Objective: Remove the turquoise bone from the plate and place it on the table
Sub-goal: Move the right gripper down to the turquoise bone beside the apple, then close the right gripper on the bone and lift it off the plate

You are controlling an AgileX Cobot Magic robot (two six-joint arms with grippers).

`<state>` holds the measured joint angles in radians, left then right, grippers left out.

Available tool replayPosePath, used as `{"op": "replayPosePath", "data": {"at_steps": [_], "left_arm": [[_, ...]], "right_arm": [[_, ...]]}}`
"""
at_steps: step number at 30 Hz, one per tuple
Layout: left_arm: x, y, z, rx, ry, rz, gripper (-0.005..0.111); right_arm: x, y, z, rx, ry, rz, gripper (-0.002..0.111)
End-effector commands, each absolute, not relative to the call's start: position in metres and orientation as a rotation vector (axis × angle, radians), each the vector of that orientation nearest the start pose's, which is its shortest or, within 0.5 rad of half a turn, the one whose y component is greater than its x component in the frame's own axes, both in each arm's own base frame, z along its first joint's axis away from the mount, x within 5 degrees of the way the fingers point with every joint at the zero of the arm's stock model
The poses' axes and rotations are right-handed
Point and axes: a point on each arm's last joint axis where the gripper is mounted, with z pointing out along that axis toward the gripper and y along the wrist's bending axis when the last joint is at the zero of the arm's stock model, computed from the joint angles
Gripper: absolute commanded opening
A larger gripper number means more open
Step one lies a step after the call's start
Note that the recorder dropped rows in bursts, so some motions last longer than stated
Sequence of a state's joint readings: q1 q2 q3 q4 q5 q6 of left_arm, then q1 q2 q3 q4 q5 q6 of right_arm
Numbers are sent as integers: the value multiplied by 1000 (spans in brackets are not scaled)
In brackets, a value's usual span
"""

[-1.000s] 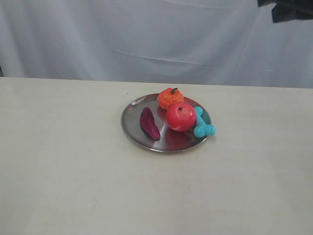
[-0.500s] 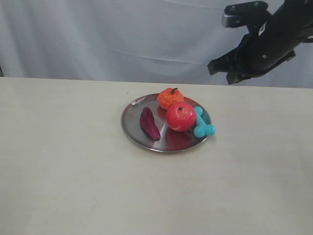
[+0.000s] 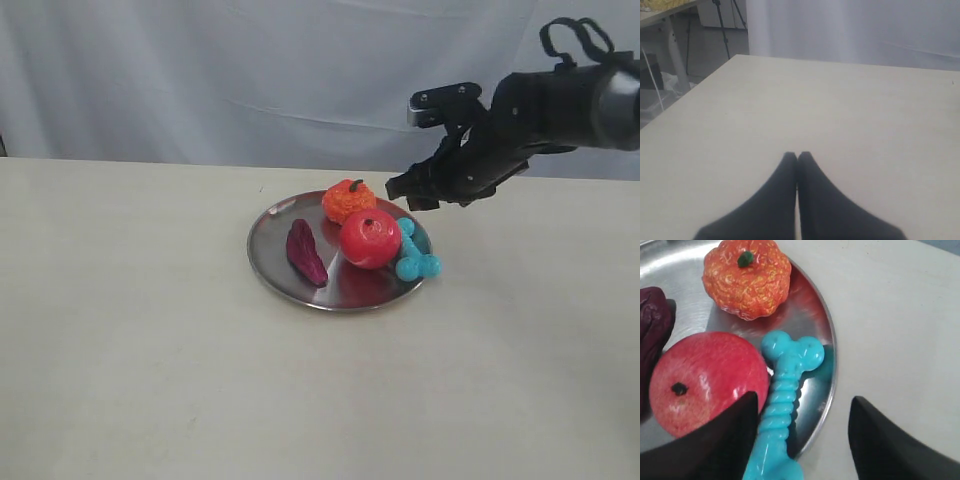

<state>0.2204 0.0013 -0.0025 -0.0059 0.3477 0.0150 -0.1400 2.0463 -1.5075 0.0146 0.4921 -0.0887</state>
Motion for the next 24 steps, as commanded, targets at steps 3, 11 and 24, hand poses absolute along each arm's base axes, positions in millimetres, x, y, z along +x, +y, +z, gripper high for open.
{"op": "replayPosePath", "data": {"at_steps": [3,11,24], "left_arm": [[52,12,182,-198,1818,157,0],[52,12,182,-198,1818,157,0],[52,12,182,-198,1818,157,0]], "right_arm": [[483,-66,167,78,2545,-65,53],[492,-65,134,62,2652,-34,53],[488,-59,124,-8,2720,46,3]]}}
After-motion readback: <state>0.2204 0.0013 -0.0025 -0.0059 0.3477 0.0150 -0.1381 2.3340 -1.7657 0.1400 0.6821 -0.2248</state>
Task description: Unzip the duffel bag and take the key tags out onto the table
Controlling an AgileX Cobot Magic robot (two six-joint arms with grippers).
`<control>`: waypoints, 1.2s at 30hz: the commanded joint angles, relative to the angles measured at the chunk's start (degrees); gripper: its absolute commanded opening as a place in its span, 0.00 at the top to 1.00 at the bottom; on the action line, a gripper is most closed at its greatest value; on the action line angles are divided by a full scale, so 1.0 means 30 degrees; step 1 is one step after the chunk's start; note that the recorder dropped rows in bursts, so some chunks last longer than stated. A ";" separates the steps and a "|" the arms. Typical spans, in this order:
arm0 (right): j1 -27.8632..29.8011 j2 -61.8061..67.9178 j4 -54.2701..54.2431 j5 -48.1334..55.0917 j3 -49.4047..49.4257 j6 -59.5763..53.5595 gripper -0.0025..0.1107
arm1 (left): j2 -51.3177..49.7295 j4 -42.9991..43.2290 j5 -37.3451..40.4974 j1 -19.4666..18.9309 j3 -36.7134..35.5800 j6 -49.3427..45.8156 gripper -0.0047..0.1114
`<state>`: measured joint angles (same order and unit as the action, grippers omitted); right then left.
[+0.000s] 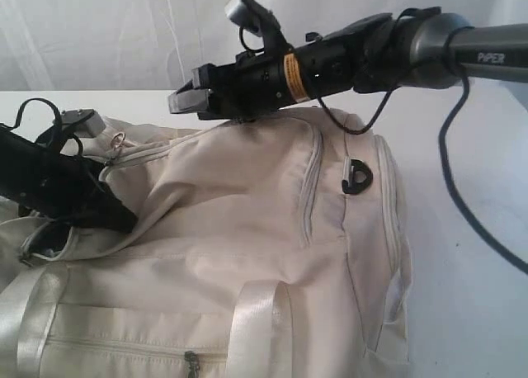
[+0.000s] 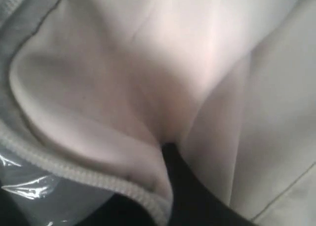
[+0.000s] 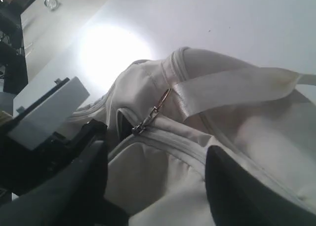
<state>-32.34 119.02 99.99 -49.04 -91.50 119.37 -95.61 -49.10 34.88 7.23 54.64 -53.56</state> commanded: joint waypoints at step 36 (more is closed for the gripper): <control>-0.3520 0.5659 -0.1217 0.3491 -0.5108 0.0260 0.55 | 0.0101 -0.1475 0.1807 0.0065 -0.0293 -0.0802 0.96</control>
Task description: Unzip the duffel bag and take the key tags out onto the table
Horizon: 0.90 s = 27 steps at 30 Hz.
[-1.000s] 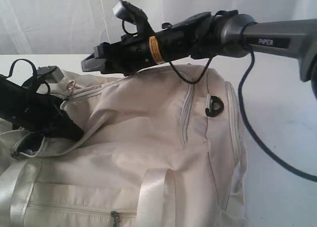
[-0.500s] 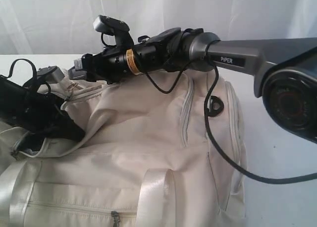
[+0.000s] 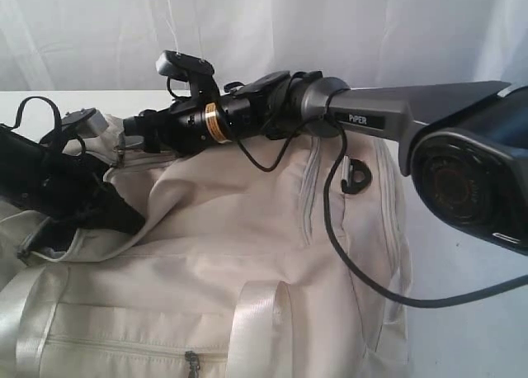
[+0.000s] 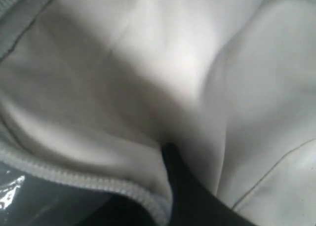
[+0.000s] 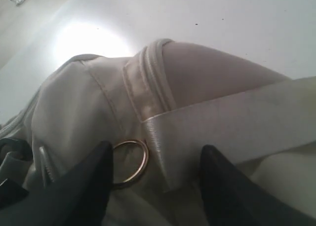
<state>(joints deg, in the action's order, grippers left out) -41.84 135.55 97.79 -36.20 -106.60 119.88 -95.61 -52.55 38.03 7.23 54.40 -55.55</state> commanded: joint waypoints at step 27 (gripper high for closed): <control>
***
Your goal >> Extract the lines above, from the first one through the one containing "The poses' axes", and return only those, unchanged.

Exercise response >>
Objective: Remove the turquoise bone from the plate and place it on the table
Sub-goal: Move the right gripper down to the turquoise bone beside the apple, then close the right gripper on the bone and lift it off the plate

You are controlling an AgileX Cobot Magic robot (two six-joint arms with grippers).

`<state>` holds the measured joint angles in radians, left then right, grippers left out.

Available tool replayPosePath, used as `{"op": "replayPosePath", "data": {"at_steps": [_], "left_arm": [[_, ...]], "right_arm": [[_, ...]]}}`
"""
at_steps: step number at 30 Hz, one per tuple
Layout: left_arm: x, y, z, rx, ry, rz, gripper (-0.005..0.111); right_arm: x, y, z, rx, ry, rz, gripper (-0.002..0.111)
End-effector commands, each absolute, not relative to the call's start: position in metres and orientation as a rotation vector (axis × angle, radians), each the vector of that orientation nearest the start pose's, which is its shortest or, within 0.5 rad of half a turn, the one whose y component is greater than its x component in the frame's own axes, both in each arm's own base frame, z along its first joint's axis away from the mount, x within 5 degrees of the way the fingers point with every joint at the zero of the arm's stock model
The poses' axes and rotations are right-handed

The required output has been given in full.